1)Britton Davis was sent in Arizona in 1882, so he already knew Gatewood when Geronimo surrendered in 1884, after the Crook campaign of 1883. Davis was present in the 1884 surrender, but Gatewood was not, so he led Geronimo to San Carls, alone.
2)Geronimo left the reservation (1885) not because of some forbitten dances, but because the whites had spread rumours that he was to be arrested and hanged. The film does not mension at all the "lost telegram" sent by Davis to Crook.
3) In the next campaign, Davis was not with Gatewood, but with captain Crawford troops. Crawford (a most important figure in the Apache wars) is not mensioned at all.
4) Both Davis and Seiber left the Army in autumn 1885, but the film shows them as members of the group of the last Gatewood mission (1886). Even Chato (the other member of the group) was in a delegation to the north, by that time, so he could not be with Gatewood, and surely not at the prisorer train with Geronimo.
5) At the council of Los Embudos canyon (1886), the film does not mension Tribollet, the mercant who sold liquor to the Apaches and convinced Geronimo and Natchez to leave again.
6) Where is Natchez (a most important chief) ?

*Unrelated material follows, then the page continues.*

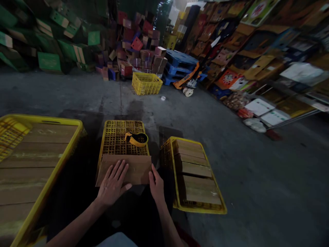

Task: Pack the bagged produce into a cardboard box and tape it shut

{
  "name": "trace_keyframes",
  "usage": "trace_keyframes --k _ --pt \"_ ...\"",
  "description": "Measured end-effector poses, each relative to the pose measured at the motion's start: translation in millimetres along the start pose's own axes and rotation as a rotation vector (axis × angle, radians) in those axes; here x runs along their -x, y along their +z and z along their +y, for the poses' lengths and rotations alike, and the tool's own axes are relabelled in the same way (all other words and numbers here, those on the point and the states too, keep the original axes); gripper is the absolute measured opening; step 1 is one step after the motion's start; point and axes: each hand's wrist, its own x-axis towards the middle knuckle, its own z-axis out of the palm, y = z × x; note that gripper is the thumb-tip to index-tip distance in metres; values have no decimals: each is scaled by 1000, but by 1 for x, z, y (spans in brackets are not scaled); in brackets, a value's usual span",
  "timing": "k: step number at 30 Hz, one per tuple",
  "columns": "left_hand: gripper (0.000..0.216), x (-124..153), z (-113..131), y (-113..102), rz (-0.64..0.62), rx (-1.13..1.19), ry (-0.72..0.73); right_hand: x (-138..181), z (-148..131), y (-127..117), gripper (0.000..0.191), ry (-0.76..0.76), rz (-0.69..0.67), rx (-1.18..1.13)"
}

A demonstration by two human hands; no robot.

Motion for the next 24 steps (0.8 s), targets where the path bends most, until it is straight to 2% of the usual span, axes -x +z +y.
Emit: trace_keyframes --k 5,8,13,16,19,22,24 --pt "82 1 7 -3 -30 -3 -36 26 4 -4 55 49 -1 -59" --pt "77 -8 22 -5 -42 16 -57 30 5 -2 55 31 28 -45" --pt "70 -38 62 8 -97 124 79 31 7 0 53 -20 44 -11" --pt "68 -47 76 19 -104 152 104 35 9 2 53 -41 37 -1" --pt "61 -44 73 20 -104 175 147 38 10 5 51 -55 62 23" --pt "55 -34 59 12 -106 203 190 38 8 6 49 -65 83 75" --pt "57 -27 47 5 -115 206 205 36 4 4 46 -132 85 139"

7) The real Geronimo campaign was led by a strike force of soldiers under captain Lawton and Leonard Wood, chasing them for four months in Mexico. Gatewwod should meet Lawton and Wood to try to negotiate with Geronimo. Where are Lawton and Wood ?
8)There is no mension of the "Tuscon Ring" which was the real responsible for the last Apache wars, having economical interests.
Despite all this, the film is great, well played by every actor, beautiful photography, serious, spectacular and I found it much-much better than Dances with wolves.